There is one controller instance, and up to 15 read replicas. Write access is limited to the controller instance of the entire database, but read access can be significantly scaled: “The user can distribute this access over a maximum of 15 replicas of the entire database.” The controller instance is also for serializing the transactions responsible for which Neptune was designed. Many working sets would be held in main memory to increase throughput and reduce latency.
Data is distributed to the replicas via Amazon Neptune’s Virtual Storage Layer (VSL), the cluster volume. This logical layer is based on a storage cluster that Neptune manages. The VSL keeps a transaction log distributed across the Availability Zones (AZs), which increases data security in addition to IAM and critical management. The high availability and durability of the data are thus guaranteed for demanding customers.
With a distribution of replicas across multiple AZs, high availability can be maximized for failover. The size of the counterparts depends on the workload, but this size can be well defined statically. The workload is crucial, such as how many applications can or may access.

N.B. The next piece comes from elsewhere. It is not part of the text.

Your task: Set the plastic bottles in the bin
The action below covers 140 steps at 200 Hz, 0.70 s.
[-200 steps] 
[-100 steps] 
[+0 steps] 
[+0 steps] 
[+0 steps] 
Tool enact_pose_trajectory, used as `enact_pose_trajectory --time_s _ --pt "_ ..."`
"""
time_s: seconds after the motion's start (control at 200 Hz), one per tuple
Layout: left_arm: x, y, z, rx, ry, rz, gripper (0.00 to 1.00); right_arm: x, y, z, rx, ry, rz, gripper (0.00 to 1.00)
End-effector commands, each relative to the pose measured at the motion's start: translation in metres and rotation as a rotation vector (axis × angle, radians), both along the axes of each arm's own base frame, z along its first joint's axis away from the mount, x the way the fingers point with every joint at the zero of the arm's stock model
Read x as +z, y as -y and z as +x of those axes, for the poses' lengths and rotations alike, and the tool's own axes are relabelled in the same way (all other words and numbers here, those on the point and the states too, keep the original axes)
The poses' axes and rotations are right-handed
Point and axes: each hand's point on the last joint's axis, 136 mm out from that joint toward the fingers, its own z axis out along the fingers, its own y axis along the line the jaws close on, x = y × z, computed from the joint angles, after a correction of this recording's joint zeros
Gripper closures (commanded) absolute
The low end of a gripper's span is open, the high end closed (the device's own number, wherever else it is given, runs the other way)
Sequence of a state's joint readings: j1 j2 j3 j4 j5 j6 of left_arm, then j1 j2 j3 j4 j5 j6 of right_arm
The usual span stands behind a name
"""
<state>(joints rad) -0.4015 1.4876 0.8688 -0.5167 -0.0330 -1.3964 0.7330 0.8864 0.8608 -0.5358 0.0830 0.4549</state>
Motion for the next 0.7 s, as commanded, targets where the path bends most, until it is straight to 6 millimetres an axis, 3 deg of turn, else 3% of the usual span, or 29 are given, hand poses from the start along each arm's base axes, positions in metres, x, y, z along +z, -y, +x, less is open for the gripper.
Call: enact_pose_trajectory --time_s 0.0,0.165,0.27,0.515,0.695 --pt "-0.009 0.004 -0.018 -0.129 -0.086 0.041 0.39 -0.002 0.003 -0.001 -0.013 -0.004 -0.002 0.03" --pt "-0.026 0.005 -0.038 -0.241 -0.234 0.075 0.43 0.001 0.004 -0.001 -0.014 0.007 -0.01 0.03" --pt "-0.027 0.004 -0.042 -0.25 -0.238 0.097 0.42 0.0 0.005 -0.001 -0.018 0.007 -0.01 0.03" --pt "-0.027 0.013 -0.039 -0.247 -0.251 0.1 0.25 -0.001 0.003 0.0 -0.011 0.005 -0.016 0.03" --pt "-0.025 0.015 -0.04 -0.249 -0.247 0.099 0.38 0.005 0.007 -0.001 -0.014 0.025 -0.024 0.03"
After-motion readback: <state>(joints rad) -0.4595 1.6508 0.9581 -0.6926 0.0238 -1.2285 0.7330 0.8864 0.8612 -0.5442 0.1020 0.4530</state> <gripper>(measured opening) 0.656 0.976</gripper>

Performance can be increased along with scalability. “can be moved to larger EC2 instances to give them more performance: more resources, more simultaneous connections, can store more data in the cache.” Load balancing can be implemented for all replicas. “Amazon Cloudwatch, which monitors the database, provides suitable metrics, such as CPU or main memory utilization.”
In March 2020, version 3.0 of the TigerGraph graph database was released. As TigerGraph Cloud, it is also available as a graph database-as-a-service. The strengths of this version, which has a visual query builder, are linear scalability and, above all, analysis. With “analysis at the click of a mouse”, the user should be able to draw relevant conclusions from complex data relationships simply by moving the nodes and edges in a diagram and specifying the analysis levels.
TigerGraph is particularly proud of its ability to examine and display up to ten levels of relationships. This requires a high degree of scalability in a suitably equipped cloud instance. In a demonstration, TigerGraph ran on AWS. For this scalability to grow linearly, appropriate cluster management and massively parallel processing are required, two performance features that TigerGraph values.
The data is stored and secured in the cluster. Custom indexing is intended to enable users to improve database performance for specific questions – analogous to the working set in Neptune. “Similar to the index at the end of a textbook, a user-defined or secondary index in a database also contains references that allow the user to access the data they need at the moment directly”.